デジタル社会と憲法|サンガコラム「深慮遠望」 真宗大谷派(東本願寺)真宗会館

2023年05月01日

Category サンガコラム

デジタル社会と憲法

深慮遠望VOL.15

 

 デジタル技術による情報通信の諸課題について、憲法学者が新聞や本などで発言するのをしばしば目にする。「情報学」と「憲法学」。かねてから、この組み合わせに意外な感じを持っていた。憲法論議といえば9条しか浮かばないせいだろう。この無知をほぐしてくれたのが、たまたま手にした新聞の憲法学者のインタビュー記事だった。

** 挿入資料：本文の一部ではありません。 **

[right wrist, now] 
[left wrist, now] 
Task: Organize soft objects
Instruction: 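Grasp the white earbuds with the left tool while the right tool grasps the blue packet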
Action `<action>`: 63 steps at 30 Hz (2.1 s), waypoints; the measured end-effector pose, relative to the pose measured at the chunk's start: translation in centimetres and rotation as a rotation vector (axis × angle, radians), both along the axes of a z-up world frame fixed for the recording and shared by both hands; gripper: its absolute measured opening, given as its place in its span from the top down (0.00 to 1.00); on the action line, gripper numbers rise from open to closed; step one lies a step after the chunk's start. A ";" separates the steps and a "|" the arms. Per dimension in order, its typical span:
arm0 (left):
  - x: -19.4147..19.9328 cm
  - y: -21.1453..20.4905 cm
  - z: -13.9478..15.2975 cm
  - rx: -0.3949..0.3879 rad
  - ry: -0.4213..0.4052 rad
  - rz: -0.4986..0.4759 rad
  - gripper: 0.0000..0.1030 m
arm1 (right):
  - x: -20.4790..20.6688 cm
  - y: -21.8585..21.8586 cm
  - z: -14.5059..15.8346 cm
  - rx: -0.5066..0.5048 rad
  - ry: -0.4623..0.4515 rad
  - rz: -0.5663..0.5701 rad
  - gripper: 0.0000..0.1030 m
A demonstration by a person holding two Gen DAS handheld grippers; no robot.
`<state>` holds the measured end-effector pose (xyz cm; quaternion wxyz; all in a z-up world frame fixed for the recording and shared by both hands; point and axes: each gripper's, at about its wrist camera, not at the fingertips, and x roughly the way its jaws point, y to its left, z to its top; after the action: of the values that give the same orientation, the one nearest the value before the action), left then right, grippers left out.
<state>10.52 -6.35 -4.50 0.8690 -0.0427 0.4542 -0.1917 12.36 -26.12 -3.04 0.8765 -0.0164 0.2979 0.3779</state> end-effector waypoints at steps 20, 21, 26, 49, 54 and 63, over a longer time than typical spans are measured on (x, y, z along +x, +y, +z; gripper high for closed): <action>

 「憲法21条の『表現の自由』に含まれる『知る権利』は、巨大IT企業やデジタル・プラットフォーマー(サービス基盤の提供者)に脅かされるリスクに常にさらされています」(憲法学者)。

 収集された膨大な個人データに基づく「おすすめ」の波がスマートフォンに押し寄せてくるのは、多くの人が経験するところだろう。加えてネット上では閲覧数に応じて広告収入が左右されるので、内容の真偽よりも、刺激的な情報が優先されやすい。このように耳目を集めるのを目的にした経済活動を「アテンション・エコノミー」というそうだ。

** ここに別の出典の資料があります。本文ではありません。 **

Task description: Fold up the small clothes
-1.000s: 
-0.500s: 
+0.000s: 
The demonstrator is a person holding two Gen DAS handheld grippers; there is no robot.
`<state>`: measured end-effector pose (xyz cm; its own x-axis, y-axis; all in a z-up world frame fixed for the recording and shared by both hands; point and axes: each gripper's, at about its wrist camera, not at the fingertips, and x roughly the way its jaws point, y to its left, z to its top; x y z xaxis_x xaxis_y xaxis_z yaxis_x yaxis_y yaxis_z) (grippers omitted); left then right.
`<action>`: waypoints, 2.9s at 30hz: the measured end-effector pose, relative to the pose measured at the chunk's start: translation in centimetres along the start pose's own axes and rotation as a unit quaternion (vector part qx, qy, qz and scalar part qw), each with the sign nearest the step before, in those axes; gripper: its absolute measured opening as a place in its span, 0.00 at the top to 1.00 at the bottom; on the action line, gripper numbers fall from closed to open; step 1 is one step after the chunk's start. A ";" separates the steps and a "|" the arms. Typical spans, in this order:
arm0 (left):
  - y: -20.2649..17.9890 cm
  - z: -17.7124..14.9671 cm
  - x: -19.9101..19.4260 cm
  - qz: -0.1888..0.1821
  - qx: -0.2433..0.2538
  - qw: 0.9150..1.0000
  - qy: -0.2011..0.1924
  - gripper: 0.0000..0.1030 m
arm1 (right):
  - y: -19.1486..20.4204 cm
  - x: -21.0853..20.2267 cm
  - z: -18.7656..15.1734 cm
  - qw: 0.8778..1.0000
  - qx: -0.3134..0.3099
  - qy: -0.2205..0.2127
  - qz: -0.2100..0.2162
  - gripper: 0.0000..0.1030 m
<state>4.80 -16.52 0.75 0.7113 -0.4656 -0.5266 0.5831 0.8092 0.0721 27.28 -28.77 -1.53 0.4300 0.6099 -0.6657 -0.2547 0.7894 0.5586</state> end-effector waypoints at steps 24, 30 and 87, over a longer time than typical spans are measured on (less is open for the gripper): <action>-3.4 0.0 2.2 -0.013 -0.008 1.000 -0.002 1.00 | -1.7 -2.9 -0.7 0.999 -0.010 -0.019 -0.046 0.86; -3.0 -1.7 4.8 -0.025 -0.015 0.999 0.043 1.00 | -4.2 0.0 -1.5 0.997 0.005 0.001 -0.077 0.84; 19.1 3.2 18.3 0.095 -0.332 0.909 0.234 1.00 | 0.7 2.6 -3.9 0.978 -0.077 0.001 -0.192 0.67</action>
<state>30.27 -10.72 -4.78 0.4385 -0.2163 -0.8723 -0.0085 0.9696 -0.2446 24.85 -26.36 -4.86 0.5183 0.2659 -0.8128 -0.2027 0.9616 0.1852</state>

 かつてニュースサイトを見ていて、「トイレに行くと出た署員が帰ってこない」の見出しにつられてクリックしたら、読んだばかりの新聞の「消防署員訓練中滑落死か」というベタ記事と内容は同じだった。「そうだった、配信側からすれば、俺は閲覧数稼ぎの商品なんだ。なので見るのも無料ということか」と思った。

 「情報の受け手の『目と耳と頭』をいかに守り、言論・情報空間をどう健全化するのか」(同)。一人ひとりが主体的に情報を集めることができる意味での「知る権利」を実現するのが肝要だと、この先生は説いていた。 アテンション・エコノミーというが、つまりは「煽り」ということか。振り返れば、幼少のころから「がんばれ」「もう一歩」と煽られて生きてきた気がする。憲法はさしずめ「静かに」「落ち着け」と「寂静」を求めているのかもしれない。